[Stored dataset items]
>>>>
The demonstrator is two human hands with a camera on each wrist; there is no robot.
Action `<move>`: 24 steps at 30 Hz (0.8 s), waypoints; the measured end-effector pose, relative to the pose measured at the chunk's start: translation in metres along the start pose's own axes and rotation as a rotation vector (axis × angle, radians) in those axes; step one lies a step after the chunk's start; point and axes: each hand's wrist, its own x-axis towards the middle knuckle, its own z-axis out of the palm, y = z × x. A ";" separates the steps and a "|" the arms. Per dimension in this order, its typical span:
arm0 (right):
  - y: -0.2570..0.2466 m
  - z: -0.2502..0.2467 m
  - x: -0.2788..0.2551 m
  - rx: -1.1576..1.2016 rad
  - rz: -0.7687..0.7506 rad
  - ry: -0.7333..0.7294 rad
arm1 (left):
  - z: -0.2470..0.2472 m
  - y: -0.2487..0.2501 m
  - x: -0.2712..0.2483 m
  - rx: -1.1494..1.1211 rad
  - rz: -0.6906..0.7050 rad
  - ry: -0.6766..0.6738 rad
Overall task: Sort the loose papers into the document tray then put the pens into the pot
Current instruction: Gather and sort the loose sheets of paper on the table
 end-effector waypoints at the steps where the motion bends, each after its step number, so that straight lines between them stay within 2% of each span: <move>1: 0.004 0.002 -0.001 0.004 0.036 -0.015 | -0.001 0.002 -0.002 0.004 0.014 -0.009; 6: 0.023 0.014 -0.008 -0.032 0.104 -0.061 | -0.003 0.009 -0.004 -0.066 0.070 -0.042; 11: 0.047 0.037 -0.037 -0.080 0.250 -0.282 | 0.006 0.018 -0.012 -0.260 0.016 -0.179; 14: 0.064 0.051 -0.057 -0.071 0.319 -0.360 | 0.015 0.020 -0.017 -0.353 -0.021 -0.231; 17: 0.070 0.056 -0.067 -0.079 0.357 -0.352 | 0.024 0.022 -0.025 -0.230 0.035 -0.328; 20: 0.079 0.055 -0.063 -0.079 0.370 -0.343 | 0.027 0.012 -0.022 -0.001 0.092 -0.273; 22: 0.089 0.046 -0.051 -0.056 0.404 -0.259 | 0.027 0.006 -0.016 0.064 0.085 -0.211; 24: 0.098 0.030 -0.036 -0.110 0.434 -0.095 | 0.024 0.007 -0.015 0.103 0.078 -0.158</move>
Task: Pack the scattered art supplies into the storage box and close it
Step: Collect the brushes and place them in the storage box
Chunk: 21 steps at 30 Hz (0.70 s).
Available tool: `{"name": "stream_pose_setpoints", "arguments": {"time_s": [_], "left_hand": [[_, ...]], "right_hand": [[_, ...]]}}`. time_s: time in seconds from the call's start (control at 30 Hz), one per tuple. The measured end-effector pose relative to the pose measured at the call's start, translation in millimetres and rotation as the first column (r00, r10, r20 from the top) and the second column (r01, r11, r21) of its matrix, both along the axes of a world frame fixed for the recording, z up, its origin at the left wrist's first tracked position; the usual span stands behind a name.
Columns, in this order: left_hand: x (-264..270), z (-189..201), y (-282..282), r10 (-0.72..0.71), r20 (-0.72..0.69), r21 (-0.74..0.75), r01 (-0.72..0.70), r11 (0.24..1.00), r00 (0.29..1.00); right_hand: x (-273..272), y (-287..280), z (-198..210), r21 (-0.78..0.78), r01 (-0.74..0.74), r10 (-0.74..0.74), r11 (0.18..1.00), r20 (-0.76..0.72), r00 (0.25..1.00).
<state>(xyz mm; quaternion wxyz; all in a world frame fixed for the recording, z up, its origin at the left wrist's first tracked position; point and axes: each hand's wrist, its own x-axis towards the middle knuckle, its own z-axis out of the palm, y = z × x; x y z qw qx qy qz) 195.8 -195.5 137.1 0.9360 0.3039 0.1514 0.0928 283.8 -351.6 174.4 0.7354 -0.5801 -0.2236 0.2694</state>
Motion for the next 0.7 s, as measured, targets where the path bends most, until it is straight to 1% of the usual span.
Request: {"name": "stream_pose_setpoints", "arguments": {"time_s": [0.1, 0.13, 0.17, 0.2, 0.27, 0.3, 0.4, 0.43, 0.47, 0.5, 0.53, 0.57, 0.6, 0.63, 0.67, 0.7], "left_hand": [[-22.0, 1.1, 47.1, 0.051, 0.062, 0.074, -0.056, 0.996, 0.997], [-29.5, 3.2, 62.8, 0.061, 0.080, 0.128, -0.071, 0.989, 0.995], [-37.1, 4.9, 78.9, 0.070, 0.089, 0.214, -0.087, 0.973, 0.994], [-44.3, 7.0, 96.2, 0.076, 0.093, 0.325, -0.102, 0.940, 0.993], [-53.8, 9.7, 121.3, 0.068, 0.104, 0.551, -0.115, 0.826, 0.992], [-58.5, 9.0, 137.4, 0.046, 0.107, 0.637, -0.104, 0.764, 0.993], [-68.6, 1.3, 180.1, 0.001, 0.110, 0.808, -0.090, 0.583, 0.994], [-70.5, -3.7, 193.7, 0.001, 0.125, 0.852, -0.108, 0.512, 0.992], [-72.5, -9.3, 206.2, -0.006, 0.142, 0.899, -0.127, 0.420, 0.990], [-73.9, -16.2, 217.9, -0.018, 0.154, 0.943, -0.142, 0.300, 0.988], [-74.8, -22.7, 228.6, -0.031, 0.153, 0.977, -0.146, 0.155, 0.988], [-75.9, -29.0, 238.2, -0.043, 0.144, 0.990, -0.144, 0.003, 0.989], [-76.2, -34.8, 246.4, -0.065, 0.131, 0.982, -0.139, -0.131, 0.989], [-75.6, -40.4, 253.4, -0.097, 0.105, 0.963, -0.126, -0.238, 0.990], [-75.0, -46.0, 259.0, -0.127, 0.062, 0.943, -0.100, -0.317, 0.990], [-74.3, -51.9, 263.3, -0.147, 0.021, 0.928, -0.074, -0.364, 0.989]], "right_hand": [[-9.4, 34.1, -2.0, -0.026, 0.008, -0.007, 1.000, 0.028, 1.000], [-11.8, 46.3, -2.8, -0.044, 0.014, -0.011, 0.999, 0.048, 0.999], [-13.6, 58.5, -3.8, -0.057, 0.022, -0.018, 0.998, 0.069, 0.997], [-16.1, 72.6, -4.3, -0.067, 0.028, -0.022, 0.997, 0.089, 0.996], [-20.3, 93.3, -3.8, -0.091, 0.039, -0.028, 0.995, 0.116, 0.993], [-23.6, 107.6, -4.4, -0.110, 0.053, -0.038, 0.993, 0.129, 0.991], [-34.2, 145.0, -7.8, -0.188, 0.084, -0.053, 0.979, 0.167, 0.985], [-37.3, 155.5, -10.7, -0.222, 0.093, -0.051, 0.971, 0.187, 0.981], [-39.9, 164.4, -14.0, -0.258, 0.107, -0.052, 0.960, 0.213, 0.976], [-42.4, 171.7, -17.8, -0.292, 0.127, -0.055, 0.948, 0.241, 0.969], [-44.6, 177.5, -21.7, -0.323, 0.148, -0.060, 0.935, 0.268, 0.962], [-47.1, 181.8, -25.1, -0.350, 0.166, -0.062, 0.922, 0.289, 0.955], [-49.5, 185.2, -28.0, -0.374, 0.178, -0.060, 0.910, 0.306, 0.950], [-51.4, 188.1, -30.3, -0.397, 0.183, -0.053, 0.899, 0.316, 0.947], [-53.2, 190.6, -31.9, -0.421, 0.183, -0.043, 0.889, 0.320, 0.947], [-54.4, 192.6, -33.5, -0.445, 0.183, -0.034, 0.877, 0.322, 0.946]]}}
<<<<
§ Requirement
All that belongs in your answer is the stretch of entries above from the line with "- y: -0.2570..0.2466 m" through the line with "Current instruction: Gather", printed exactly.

§ Answer space
  - y: -0.2570..0.2466 m
  - z: -0.2502..0.2467 m
  - x: -0.2788..0.2551 m
  - rx: -1.1576..1.2016 rad
  - rz: -0.7687..0.7506 rad
  - ry: -0.7333..0.7294 rad
arm1 (left):
  - z: -0.2470..0.2472 m
  - y: -0.2487..0.2501 m
  - x: -0.2712..0.2483 m
  - rx: -1.1494..1.1211 rad
  - rz: -0.6906..0.7050 rad
  - ry: -0.6766..0.6738 rad
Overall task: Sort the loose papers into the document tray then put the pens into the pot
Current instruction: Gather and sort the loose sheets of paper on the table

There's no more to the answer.